The Health Ministry is blocking the Weizmann Institute of Science from conducting 20,000 daily coronavirus tests, three weeks after news broke out that such a step is possible, Maariv, the sister publication of The Jerusalem Post reported on Tuesday.
At the time of this writing, the Health Ministry is blocking the Weizmann Institute, using various pretexts, and limiting its ability to possibly aid the re-starting of Israel’s economy which is suffering under the policies of lockdowns and home quarantine.Another issue is how the ministry allegedly used a questionnaire designed by the institute without first paying to use it.
400,000 Israelis have already filled out the questionnaire. Writing in Maariv, Ben Caspit suggested that the first place where a serious inquiry should be held is the Weizmann Institute itself, to decide why its capacity to run 20,000 daily COVID-19 checks was never tapped, weeks after his paper broke the news that such an option is ready to be implemented.
Top-placed sources within the institute, the health system and the Defense Ministry told Caspit that the Health Ministry is shooting down such projects on a daily basis. Without precise knowledge about how many Israelis have the virus and where they reside, decision makers are unable to combat the outbreak without resorting to a policy of lockdowns and home quarantine, which in turn is shutting down the economy and costing nearly one million citizens their jobs.
“Our labs had been good to go for a while now,” an official in the institute told Caspit. “When we tell them it’s ready they invent some new regulation." The official said that the last time this happened was on Monday night.
“One can lose one’s mind with anger,” he said.
Caspit suggests that this is a meeting of two very different organizational cultures: the innovative Israeli one of 2020 and the ossified office regulations of the ministry.
In addition, the ministry chose to ignore a questionnaire created by professors Eran Segal and Benny Geiger to map the spread of COVID-19 in the country, opting instead to hire a firm which uses a very similar format – this after the institute's professors had already gathered information from 400,000 Israelis.
“Not only do they [at the ministry] not adapt the format,” a source within the health service industry told Caspit, “they try to copy it in an amateurish way and split the effort.”
At the moment, the institute is able to use its existing labs to handle thousands of samples per day and also has a new process that, if adopted, can examine up to 20,000 samples per day. Caspit is adamant that this innovative process can be the game changer Israel needs to combat the virus.
The Weizmann Institute is not the only place held back by the ministry – another is Hadassah-University Medical Center in Jerusalem.
Weeks ago, the ministry resisted offering checks on a massive scale and insisted that social distancing and quarantine are the best ways to handle the outbreak. The argument at the time was that such a policy would prevent the virus from infecting others and that people might get infected on their way back from the check, meaning that even if the check is negative, they could have already contracted the virus.
Some suggested that there are other reasons for the policy. The possibilities discussed in the Israeli media included a shortage of check kits; an unwillingness to reveal which communities in the country have the most cases fearing political fallout should they be haredi communities; and even that Prime Minister Benjamin Netanyahu, allegedly, actively decides to prepare for the worst scenario and is rejecting other, less apocalyptic ones.

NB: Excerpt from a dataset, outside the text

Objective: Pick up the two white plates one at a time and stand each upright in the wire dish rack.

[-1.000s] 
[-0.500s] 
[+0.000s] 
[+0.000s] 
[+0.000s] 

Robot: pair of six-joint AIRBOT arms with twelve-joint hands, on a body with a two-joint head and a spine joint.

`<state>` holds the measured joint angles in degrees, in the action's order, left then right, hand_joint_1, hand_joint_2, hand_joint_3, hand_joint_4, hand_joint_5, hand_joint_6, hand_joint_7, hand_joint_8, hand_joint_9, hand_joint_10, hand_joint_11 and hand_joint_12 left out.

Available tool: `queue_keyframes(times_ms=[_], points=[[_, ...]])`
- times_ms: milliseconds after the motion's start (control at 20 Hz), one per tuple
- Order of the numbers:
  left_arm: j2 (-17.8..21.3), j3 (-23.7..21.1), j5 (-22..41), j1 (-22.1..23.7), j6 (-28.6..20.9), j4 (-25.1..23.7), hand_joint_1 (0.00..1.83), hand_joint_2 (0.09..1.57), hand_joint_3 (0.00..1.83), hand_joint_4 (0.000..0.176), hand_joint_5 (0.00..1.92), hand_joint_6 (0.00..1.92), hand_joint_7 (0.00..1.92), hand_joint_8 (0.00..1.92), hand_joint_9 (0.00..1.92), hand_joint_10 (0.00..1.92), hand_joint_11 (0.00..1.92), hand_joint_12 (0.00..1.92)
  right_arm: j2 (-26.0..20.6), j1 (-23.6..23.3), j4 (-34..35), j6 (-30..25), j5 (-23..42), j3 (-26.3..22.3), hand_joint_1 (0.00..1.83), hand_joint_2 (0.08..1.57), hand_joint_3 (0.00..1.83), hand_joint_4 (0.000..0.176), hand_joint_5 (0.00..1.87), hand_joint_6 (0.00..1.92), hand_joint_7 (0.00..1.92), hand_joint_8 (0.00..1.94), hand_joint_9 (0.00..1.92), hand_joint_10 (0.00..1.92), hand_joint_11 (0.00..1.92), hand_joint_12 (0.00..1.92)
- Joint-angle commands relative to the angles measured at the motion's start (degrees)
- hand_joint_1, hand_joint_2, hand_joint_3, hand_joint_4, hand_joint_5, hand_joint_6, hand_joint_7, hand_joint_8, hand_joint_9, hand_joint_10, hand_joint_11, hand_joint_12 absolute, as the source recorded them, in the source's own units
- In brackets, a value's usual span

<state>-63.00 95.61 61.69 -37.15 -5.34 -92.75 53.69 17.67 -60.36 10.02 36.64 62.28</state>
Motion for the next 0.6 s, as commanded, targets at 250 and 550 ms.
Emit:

A high-placed official in the public health service system told Caspit that it’s Netanyahu against Defense Minister Nafatli Bennett.There are “all sort of struggles that prevent us from doing our job right,” he said. “Rather than focusing on the struggle at hand, we have wars among the ministries.”
Caspit suggests that the coronavirus outbreak should have been assigned to Home Front Command, which is much better suited to handle such events than the Health Ministry.
“Not only do they [at the ministry] fail to see their own limitations,” an official in the security services told Caspit, “they try to thwart efforts made by others who are trying to push forward.”